While the outlook looked grim at first, Wenzel found reason to enjoy his new path in life. He quit his job as a filmmaker with Dot&Cross and went on to found his own ghostwriting business, Robin Hood Ink., in 2010. In 2014 he married his best friend and in May they had their second child together.

“It’s so weird to see misery somehow land me in a place where I’m at right now, which is with the girl I’m supposed to be with and the kids and living in the city that I love,” Wenzel says. “All of a sudden, I opened my eyes one day and I thought ‘I like my life better now.’”

By early 2015 he began the process of publicizing his life story. From his friends and family, he received support, but from publishers he again faced difficulty.

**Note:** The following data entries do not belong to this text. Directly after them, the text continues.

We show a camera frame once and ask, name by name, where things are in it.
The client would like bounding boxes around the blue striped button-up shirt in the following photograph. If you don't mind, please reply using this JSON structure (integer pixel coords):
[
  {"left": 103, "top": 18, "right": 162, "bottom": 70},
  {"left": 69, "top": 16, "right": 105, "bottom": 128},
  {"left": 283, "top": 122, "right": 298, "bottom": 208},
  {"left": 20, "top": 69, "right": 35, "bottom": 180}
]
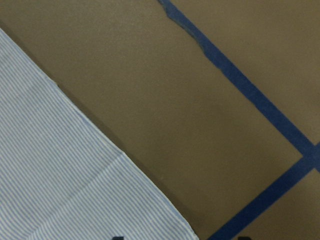
[{"left": 0, "top": 31, "right": 197, "bottom": 240}]

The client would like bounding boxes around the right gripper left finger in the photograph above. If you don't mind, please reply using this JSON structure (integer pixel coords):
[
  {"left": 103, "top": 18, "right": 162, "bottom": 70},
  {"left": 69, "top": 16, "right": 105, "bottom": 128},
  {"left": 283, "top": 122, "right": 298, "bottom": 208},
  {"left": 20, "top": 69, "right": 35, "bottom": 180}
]
[{"left": 112, "top": 236, "right": 125, "bottom": 240}]

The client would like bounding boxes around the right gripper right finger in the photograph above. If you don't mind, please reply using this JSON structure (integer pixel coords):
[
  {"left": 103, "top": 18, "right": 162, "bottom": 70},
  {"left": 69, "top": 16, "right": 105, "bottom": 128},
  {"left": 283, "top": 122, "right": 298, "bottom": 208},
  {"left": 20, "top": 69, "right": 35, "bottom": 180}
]
[{"left": 237, "top": 236, "right": 252, "bottom": 240}]

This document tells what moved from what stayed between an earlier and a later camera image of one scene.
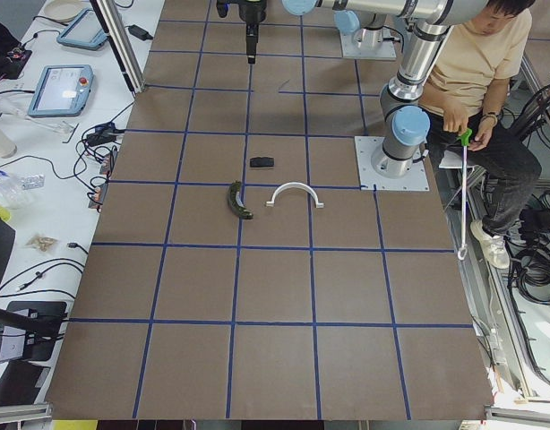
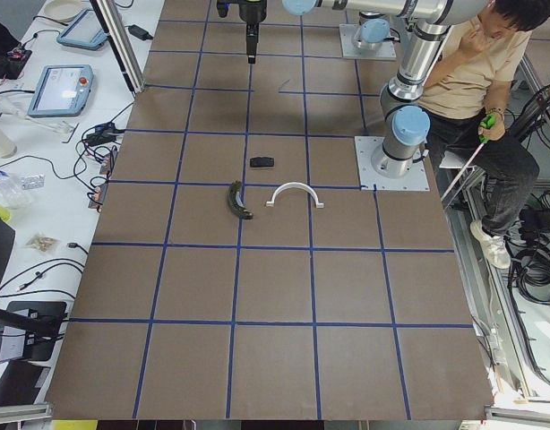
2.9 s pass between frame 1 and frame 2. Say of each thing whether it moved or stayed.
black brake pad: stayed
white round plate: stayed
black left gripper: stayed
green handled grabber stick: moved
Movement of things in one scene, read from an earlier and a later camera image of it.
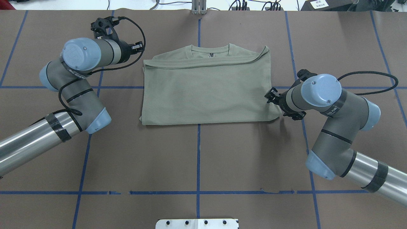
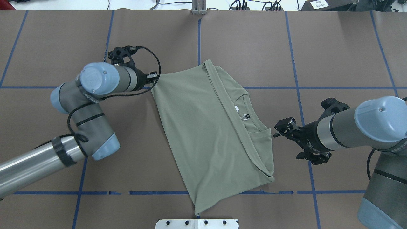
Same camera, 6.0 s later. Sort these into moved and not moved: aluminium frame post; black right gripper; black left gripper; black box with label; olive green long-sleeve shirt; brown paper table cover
Moved: black left gripper; olive green long-sleeve shirt; black right gripper
Not moved: aluminium frame post; brown paper table cover; black box with label
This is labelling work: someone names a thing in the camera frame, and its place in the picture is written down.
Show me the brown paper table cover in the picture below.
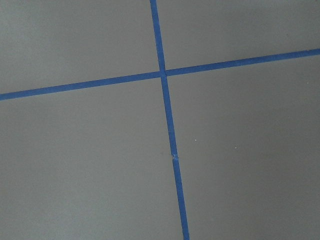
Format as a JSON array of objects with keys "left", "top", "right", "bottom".
[{"left": 0, "top": 0, "right": 320, "bottom": 240}]

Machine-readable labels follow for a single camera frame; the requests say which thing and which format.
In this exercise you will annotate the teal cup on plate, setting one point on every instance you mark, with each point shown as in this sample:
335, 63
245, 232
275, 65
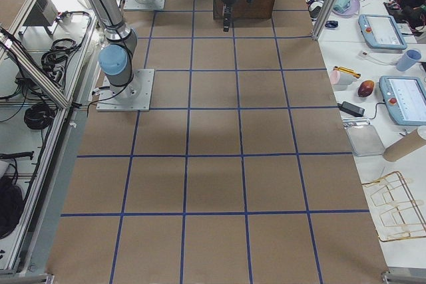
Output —
341, 6

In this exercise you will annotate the purple plate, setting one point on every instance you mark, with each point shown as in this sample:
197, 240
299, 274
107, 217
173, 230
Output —
354, 9

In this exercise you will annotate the pink cup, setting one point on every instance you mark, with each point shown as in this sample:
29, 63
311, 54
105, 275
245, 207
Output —
341, 78

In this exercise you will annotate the gold metal cylinder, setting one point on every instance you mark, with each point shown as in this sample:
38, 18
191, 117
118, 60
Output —
347, 71

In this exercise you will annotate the black power adapter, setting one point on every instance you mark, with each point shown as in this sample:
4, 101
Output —
351, 109

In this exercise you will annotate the blue teach pendant far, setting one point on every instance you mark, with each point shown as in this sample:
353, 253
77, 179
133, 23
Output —
381, 32

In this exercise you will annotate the blue teach pendant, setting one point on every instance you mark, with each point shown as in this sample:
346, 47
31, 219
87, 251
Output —
381, 32
404, 97

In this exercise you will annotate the light blue cup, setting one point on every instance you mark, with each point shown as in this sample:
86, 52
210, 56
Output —
408, 59

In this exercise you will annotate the metal tray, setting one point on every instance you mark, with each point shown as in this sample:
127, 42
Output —
365, 141

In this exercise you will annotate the blue teach pendant near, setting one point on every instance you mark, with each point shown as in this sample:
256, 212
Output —
404, 97

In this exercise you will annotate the cardboard tube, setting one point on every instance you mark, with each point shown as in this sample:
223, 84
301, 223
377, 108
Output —
406, 145

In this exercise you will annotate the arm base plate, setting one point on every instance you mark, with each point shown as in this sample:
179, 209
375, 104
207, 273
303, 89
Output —
136, 96
144, 5

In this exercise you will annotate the aluminium frame post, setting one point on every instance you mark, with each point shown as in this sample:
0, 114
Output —
327, 1

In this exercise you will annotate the gold wire rack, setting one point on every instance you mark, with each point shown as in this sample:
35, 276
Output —
396, 212

“I wrote a book proposal, as one does, and we offered it up to secular publishers and Christian publishers and I was somewhere in the middle,” Wenzel says. “I was a first time author under my own name. No one would take a risk.”

Undeterred, Wenzel instead turned to Kickstarter to fund his book at the suggestion of a friend. He was initially tentative about leaving the fate of his story to crowdfunding.

“If you do Kickstarter and it doesn’t work, that’s the equivalent of you sitting in a room full of all of your friends and saying ‘I want to tell my story,’ and them responding with ‘meh,’” Wenzel says. “I know that my life is going to continue to go on, but I think this issue has been with me for so long that I need to put it to bed, and I’m either going to do it with a book or forget about it.”

Still, he’s gone ahead with the campaign and already raised more than a quarter of his $40,000 goal. With about two and a half weeks to go, he still believes his story is important to tell for the people of today and of the future.

“This is just a key moment for me,” Wenzel says. “Is this going to happen? I hope it does, because I’ve got my daughters. I would love to give my daughters the story of their dad, and ‘Thank You, Kung Fu’ would essentially be that.”

Wenzel will make an appearance at Failure:Lab, an interactive story-telling event, at Start Garden on July 17 to share his story and promote his Kickstarter. Proceeds will go toward his Kickstarter, which ends on July 26.